There are many lost arts, and one is the art of waiting. Younger people seem to find waiting for anything a trial these days, and I don’t just mean primary school-aged children, either. We expect them to be excited until school gets in the way and complicates their little lives. 

 

It is accepted that one skill anyone approaching adulthood needs is the ability to shop without leaving home.  Ordering something online is one action that nearly all the kids in my family have no problem with, while our older bodies have little or no appreciation of the skill.  But then there was Coronavirus, and we all were forced to learn more. I have limited experience with the activity, but having observed so many of the younger members of my own family when they buy something online one aspect, for them, I have observed the way that the young react, which perhaps is the challenge once they have pressed the #confirm payment button.

 

When talking on the phone with both of my sons, there is often something one of them ordered yesterday and is expecting today.

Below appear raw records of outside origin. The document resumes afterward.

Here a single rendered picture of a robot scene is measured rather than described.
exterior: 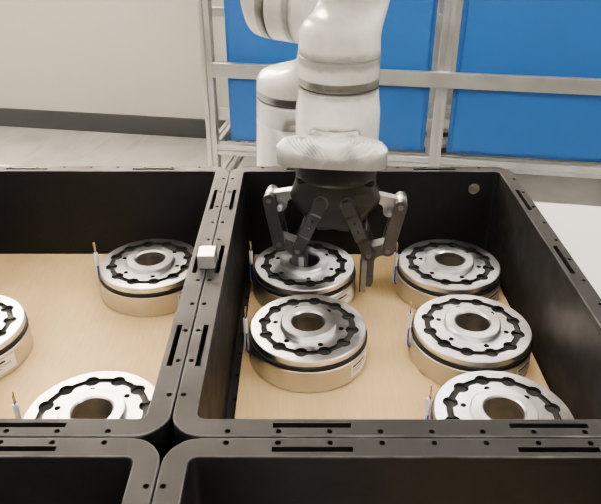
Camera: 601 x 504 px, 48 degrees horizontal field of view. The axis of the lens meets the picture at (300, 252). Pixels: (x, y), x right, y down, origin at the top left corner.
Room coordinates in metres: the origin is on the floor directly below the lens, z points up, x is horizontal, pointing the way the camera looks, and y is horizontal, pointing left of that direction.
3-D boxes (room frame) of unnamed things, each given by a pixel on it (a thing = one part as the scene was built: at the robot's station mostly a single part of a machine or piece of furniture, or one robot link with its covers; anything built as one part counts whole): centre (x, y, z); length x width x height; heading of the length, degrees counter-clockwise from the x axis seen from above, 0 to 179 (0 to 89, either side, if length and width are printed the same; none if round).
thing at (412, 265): (0.59, -0.15, 0.86); 0.10 x 0.10 x 0.01
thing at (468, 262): (0.59, -0.15, 0.86); 0.05 x 0.05 x 0.01
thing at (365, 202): (0.58, -0.03, 0.95); 0.08 x 0.08 x 0.09
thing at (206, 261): (0.47, 0.07, 0.94); 0.02 x 0.01 x 0.01; 0
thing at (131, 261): (0.59, 0.15, 0.86); 0.05 x 0.05 x 0.01
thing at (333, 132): (0.56, -0.03, 1.02); 0.11 x 0.09 x 0.06; 173
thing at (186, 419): (0.48, -0.08, 0.92); 0.40 x 0.30 x 0.02; 0
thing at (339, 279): (0.59, 0.00, 0.86); 0.10 x 0.10 x 0.01
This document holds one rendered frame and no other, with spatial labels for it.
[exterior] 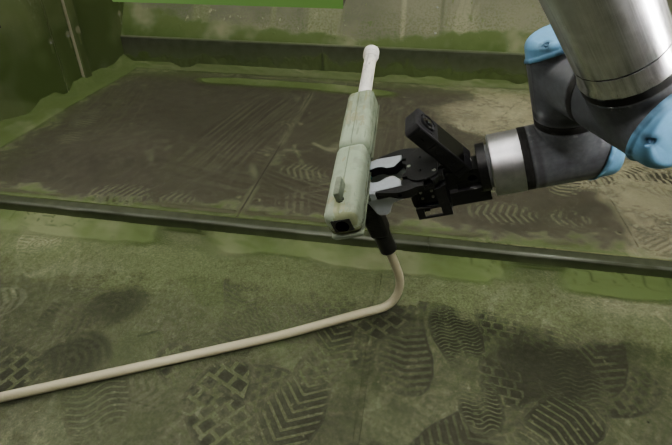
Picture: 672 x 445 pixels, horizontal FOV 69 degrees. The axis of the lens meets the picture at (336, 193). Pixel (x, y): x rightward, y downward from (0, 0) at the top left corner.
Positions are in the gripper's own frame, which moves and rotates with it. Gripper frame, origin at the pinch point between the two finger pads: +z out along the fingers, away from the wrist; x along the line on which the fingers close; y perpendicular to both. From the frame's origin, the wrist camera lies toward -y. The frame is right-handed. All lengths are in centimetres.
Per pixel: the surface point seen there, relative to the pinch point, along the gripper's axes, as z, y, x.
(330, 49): 33, 34, 128
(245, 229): 36.1, 22.4, 18.0
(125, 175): 73, 12, 37
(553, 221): -31, 46, 27
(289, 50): 50, 30, 129
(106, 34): 120, -1, 126
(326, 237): 17.8, 28.5, 16.9
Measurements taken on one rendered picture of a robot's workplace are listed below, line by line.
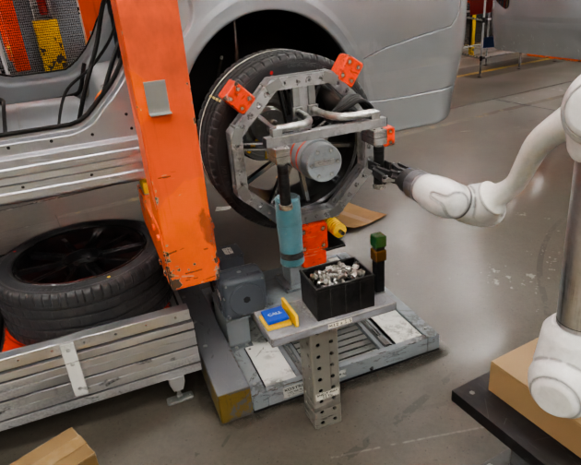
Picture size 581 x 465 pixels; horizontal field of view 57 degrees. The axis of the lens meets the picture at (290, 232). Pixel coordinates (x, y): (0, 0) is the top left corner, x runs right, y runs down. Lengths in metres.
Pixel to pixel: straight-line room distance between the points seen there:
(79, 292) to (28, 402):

I am catching up with them these days, but when I have received something I have ordered, all that anticipation often ends in disappointment once the item has arrived.  

 

For the young, I suspect that waiting is all about timesaving, although I think that we seemed to have had a lot more of it when I was a worker, in spite of all the time—and labour-saving tasks that computers can do for us today.  

 

I remember when my mother had to go to the electricity and gas board shops to pay the utility bills, walk to the shops nearly every day because there were no fridges or freezers, and spend large chunks of the weekend washing and ironing.  And I am not talking about tossing the clothes into the front loader and doing something else while the machine does its thing before folding or hanging all the non-iron fabrics once the drier or line has done the rest of the work.   

 

It is as if once the kids leave school, they have no time for anything that does not manifest immediately, and their mobile phones fill in any time gaps where they are forced to wait.  The other day, I made an early trip to the hospital, which involved the train and a bus, and nearly all the people around me who were travelling alone were far too busy to look out the window.  Everyone is head-down with eyes focused on some game, email, or film if they are not texting or talking to someone.

 

Perhaps we older people are among the few categories of people who have learned to respect time a little more, or possibly, when we find ourselves with a little on our hands, we take 40 winks. 

 

This has to be another reminder of how times have changed and continue to change as older people get left behind.